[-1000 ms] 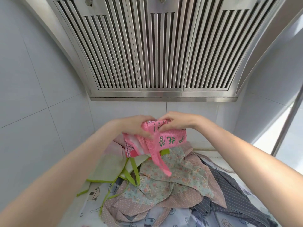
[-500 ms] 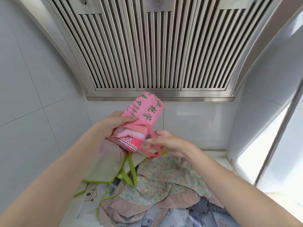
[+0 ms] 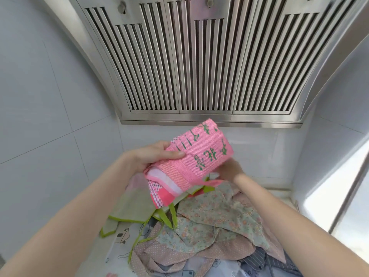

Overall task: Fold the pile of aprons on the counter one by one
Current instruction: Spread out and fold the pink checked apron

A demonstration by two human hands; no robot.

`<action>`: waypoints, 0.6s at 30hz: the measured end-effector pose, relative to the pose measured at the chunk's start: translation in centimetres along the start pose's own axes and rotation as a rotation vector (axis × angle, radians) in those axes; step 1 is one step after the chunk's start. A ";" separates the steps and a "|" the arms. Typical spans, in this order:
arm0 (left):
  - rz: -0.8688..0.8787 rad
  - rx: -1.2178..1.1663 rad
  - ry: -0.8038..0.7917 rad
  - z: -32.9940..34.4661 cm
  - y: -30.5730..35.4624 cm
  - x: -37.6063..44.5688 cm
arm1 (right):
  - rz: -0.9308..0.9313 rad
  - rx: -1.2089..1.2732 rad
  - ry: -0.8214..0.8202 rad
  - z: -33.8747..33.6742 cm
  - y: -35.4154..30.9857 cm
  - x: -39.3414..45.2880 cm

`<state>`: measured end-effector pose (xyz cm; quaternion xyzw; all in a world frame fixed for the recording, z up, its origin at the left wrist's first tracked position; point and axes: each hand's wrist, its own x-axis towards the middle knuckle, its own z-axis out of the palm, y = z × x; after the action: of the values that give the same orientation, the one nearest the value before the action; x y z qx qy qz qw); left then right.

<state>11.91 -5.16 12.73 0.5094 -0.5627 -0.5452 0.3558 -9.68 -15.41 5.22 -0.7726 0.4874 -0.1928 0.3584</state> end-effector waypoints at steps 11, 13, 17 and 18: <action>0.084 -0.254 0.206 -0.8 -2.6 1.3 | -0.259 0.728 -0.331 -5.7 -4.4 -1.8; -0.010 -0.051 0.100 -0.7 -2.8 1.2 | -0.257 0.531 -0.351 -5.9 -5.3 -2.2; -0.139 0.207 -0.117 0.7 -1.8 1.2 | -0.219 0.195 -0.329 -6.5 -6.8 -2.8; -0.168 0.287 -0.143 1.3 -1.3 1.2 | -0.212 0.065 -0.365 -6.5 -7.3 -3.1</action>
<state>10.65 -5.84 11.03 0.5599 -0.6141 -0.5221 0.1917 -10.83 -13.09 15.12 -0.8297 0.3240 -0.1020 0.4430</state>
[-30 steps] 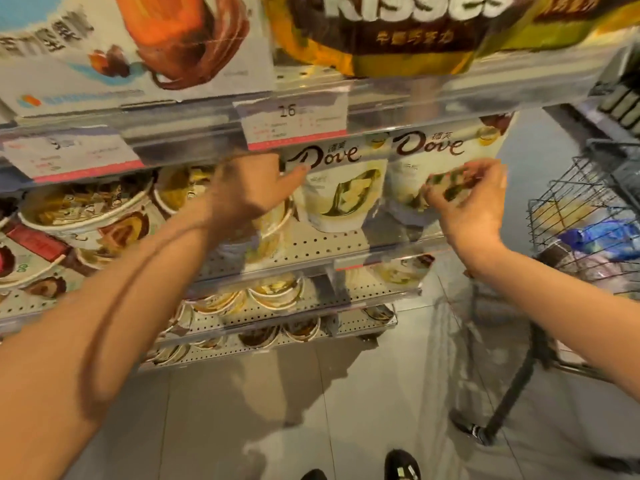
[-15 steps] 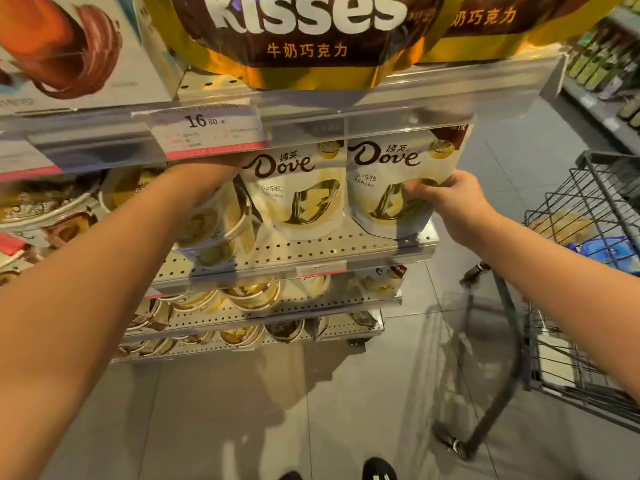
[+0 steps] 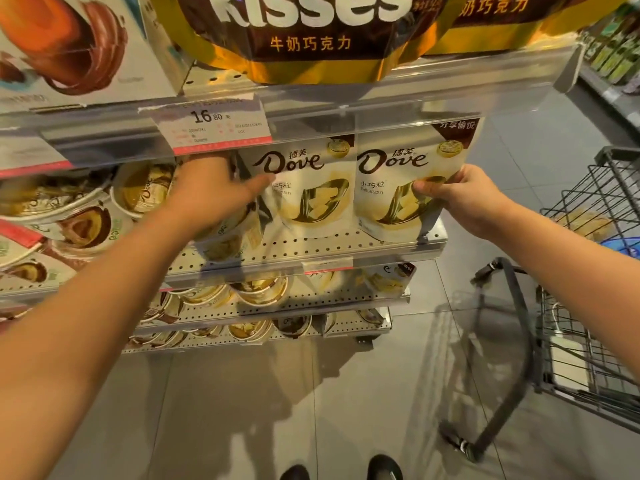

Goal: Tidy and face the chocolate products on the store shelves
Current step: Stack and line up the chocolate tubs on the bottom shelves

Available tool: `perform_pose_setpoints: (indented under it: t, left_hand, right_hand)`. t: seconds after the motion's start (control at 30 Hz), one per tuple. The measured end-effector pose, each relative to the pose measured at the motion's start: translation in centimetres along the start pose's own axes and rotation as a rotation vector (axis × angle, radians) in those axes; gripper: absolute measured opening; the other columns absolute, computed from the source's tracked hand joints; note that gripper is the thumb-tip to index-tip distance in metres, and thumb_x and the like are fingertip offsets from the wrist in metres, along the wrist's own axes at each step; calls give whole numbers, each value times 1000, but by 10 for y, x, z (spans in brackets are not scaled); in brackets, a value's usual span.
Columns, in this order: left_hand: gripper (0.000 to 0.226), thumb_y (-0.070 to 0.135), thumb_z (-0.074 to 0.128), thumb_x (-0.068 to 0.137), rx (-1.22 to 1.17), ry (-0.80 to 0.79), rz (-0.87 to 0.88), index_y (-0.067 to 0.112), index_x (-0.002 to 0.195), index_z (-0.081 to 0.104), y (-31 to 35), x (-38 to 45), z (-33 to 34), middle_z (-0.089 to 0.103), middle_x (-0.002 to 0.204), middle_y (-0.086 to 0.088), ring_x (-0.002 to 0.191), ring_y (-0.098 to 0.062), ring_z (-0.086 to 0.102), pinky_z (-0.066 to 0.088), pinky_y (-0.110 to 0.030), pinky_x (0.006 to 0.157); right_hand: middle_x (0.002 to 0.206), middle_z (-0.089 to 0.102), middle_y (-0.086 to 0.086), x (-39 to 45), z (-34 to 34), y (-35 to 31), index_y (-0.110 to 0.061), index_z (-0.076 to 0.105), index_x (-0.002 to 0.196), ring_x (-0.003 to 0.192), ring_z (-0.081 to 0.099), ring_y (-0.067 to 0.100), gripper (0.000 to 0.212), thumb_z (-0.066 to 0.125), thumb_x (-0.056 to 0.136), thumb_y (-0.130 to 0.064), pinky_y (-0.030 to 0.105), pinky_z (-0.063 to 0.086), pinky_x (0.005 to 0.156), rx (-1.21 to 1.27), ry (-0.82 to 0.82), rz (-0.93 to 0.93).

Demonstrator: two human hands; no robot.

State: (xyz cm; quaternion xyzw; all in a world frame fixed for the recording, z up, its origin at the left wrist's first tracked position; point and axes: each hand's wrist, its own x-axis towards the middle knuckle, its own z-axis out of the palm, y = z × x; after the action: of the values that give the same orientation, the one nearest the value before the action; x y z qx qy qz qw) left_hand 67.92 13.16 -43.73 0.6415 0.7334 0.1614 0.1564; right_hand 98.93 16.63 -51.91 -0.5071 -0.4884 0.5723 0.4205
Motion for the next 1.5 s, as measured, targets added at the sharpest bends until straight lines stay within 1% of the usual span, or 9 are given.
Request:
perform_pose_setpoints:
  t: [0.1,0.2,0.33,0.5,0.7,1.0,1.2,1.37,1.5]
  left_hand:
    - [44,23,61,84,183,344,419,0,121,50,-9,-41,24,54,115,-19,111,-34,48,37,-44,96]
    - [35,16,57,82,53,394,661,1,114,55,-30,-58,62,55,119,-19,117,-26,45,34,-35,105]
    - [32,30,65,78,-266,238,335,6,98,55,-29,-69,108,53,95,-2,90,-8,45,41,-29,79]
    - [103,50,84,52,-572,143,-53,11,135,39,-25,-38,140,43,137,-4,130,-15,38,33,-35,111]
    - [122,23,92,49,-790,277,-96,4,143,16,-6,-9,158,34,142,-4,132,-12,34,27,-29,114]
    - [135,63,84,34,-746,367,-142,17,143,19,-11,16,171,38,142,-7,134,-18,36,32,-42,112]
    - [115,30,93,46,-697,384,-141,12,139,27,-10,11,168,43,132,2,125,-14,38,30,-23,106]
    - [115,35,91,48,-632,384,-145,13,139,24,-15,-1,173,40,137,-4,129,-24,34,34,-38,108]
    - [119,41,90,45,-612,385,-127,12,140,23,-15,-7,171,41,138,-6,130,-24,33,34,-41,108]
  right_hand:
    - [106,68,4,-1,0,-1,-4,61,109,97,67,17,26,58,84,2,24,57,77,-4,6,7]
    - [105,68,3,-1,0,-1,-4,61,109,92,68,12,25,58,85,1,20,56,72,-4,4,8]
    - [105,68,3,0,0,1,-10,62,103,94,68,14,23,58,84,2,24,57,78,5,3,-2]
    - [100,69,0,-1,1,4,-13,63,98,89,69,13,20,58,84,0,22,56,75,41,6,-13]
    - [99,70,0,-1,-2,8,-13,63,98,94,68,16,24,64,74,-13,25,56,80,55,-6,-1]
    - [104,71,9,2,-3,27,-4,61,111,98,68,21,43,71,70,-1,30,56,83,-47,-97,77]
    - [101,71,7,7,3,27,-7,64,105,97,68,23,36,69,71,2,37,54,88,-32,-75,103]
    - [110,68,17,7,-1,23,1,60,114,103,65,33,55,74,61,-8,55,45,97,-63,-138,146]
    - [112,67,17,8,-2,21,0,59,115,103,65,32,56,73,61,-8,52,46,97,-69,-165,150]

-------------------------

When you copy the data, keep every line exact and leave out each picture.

[-1000 ms] 
[-500 ms] 
[+0 ms] 

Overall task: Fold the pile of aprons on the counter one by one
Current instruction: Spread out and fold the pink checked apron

A demonstration by two human hands; no robot.

`<action>`: waypoints, 0.6s at 30hz: the measured end-effector pose, relative to the pose measured at the chunk's start: translation in centimetres along the start pose's own axes and rotation as a rotation vector (axis × angle, radians) in those axes; step 1 is one step after the chunk's start. A ";" separates the steps and a "|" the arms. Typical spans, in this order:
arm0 (left):
  - rz: -0.8688..0.8787 rad
  - rx: -1.2178..1.1663 rad
  - ry: -0.8038..0.7917 rad
  - z: -32.9940..34.4661 cm
  - y: -30.5730..35.4624 cm
  - x: -37.6063..44.5688 cm
arm1 (right):
  - rz: -0.9308..0.9313 rad
  - rx: -1.2089..1.2732 rad
  - ry: -0.8214..0.8202 rad
  - z: -33.8747..33.6742 cm
  - y: -35.4154..30.9857 cm
  - x: -39.3414..45.2880 cm

`<state>`: measured end-effector pose (xyz cm; quaternion xyzw; all in a world frame fixed for the recording, z up, its origin at the left wrist's first tracked position; point and axes: each hand's wrist, its own x-axis towards the middle knuckle, its own z-axis out of the palm, y = z × x; after the action: of the values that give the same orientation, the one nearest the value before the action; x y z qx qy qz qw); left then right.

<state>11.91 -5.16 12.73 0.5094 -0.5627 -0.5452 0.3558 -9.68 -15.41 5.22 -0.7726 0.4874 -0.1928 0.3584</state> end-effector waypoints at steps 11, 13, 17 and 18: <action>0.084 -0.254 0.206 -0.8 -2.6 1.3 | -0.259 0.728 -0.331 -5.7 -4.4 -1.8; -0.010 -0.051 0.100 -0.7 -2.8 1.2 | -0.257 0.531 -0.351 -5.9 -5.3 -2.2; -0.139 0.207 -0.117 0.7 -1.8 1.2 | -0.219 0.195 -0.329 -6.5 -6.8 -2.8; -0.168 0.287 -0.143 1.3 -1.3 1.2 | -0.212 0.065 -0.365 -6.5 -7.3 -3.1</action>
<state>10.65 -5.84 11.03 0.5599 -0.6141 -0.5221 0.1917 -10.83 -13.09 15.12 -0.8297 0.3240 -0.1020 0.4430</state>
[-30 steps] 
[-15 steps] 
[+0 steps] 

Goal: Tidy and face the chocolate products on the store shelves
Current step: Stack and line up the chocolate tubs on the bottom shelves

Available tool: `perform_pose_setpoints: (indented under it: t, left_hand, right_hand)`. t: seconds after the motion's start (control at 30 Hz), one per tuple. The measured end-effector pose, each relative to the pose measured at the motion's start: translation in centimetres along the start pose's own axes and rotation as a rotation vector (axis × angle, radians) in those axes; gripper: absolute measured opening; the other columns absolute, computed from the source's tracked hand joints; note that gripper is the thumb-tip to index-tip distance in metres, and thumb_x and the like are fingertip offsets from the wrist in metres, along the wrist's own axes at each step; calls give whole numbers, each value times 1000, but by 10 for y, x, z (spans in brackets are not scaled); in brackets, a value's usual span.
Columns, in this order: left_hand: gripper (0.000 to 0.226), thumb_y (-0.070 to 0.135), thumb_z (-0.074 to 0.128), thumb_x (-0.068 to 0.137), rx (-1.22 to 1.17), ry (-0.80 to 0.79), rz (-0.87 to 0.88), index_y (-0.067 to 0.112), index_x (-0.002 to 0.195), index_z (-0.081 to 0.104), y (-31 to 35), x (-38 to 45), z (-33 to 34), middle_z (-0.089 to 0.103), middle_x (-0.002 to 0.204), middle_y (-0.086 to 0.088), ring_x (-0.002 to 0.191), ring_y (-0.098 to 0.062), ring_z (-0.086 to 0.102), pinky_z (-0.066 to 0.088), pinky_y (-0.110 to 0.030), pinky_x (0.006 to 0.157); right_hand: middle_x (0.002 to 0.206), middle_z (-0.089 to 0.102), middle_y (-0.086 to 0.086), x (-39 to 45), z (-34 to 34), y (-35 to 31), index_y (-0.110 to 0.061), index_z (-0.076 to 0.105), index_x (-0.002 to 0.196), ring_x (-0.003 to 0.192), ring_z (-0.081 to 0.099), ring_y (-0.067 to 0.100), gripper (0.000 to 0.212), thumb_z (-0.066 to 0.125), thumb_x (-0.056 to 0.136), thumb_y (-0.130 to 0.064), pinky_y (-0.030 to 0.105), pinky_z (-0.063 to 0.086), pinky_x (0.005 to 0.156), rx (-1.21 to 1.27), ry (-0.82 to 0.82), rz (-0.93 to 0.93).

Demonstrator: two human hands; no robot.

State: (xyz cm; quaternion xyzw; all in a world frame fixed for the recording, z up, its origin at the left wrist's first tracked position; point and axes: each hand's wrist, its own x-axis towards the middle knuckle, its own z-axis out of the palm, y = z × x; after the action: of the values that give the same orientation, the one nearest the value before the action; x y z qx qy qz qw) left_hand 67.92 13.16 -43.73 0.6415 0.7334 0.1614 0.1564; right_hand 98.93 16.63 -51.91 -0.5071 -0.4884 0.5723 0.4205
Motion for the next 1.5 s, as measured, targets added at the sharpest bends until straight lines stay within 1% of the usual span, or 9 are given.
Request:
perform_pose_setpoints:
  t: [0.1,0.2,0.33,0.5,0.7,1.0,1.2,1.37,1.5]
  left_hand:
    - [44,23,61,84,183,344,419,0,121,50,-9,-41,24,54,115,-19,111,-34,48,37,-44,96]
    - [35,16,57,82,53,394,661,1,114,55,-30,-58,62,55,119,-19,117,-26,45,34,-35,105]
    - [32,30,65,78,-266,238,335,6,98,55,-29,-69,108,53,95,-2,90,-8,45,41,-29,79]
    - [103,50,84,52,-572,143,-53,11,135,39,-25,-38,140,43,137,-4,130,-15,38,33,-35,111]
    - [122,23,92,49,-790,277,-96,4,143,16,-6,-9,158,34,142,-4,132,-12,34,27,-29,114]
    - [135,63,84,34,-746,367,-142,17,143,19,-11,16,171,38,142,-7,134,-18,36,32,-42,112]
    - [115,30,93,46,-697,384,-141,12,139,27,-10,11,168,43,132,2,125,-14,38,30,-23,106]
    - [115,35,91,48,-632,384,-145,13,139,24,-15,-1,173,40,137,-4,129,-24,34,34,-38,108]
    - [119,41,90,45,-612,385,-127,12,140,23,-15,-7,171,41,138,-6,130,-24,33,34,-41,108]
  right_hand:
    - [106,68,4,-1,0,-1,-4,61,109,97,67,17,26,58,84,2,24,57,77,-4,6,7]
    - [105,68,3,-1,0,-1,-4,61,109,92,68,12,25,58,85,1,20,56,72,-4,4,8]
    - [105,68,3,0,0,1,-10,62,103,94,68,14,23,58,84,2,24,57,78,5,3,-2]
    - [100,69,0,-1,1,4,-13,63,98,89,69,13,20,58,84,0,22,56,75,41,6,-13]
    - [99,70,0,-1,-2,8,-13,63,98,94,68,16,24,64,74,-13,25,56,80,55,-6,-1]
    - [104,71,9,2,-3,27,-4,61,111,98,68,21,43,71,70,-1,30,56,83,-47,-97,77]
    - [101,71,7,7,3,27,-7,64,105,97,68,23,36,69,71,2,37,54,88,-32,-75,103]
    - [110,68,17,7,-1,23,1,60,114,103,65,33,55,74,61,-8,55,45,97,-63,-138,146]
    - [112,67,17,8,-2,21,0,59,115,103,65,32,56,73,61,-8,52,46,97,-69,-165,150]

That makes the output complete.